Directions:
The required output is the line with "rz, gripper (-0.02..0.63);" plus all lines that follow it to the end of the listing below, written out exactly, with no pictures.

Given material:

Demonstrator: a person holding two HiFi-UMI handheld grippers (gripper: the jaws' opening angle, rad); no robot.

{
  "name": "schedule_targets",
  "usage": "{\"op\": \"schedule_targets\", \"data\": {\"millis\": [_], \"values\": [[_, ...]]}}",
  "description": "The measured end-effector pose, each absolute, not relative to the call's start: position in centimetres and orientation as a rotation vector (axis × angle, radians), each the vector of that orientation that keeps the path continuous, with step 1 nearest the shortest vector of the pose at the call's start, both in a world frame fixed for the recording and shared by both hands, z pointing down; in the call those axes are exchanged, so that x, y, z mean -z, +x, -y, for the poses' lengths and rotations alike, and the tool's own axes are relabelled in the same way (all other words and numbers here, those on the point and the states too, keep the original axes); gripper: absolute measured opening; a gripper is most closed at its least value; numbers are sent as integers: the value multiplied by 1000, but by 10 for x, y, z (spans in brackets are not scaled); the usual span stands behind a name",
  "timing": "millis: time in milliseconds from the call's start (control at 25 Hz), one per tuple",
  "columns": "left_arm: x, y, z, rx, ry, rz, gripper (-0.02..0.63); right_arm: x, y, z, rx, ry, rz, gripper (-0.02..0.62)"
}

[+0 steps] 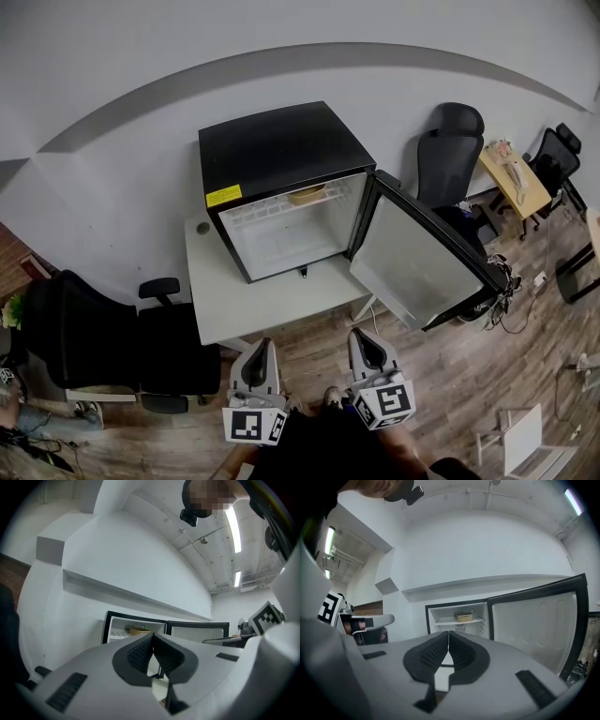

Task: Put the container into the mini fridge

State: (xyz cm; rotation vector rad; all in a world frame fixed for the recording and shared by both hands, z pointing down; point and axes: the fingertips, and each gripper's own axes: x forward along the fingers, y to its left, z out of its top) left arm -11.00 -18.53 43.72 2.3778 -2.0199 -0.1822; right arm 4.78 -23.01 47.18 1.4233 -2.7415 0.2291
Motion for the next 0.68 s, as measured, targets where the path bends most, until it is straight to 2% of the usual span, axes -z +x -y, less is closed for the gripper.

Task answer:
  "columns": "left_arm: x, y, z, rx, ry, rz, gripper (-0.02..0.63); right_arm: x, y, z, rx, ry, rz, gripper (-0.02..0.62)"
}

[+0 steps] 

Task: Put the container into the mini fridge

State: (xyz cm; rotation vector rad; all in a world frame fixed for the recording and shared by both hands, z pointing down; point and axes: the fingertips, and each gripper's own axes: x forward along the fingers, y to its left, z out of its top) left arm -11.00 -18.53 43.72 2.3778 -2.0199 -0.1822; right arm 4.78 -23.01 47.18 1.4233 -2.7415 0.2291
Motion for the next 0.68 s, as measured, targets where the path bends most, until it is straight to 2% of the usual span, axes -z +x -y, less is closed for the gripper.

The required output is now complete.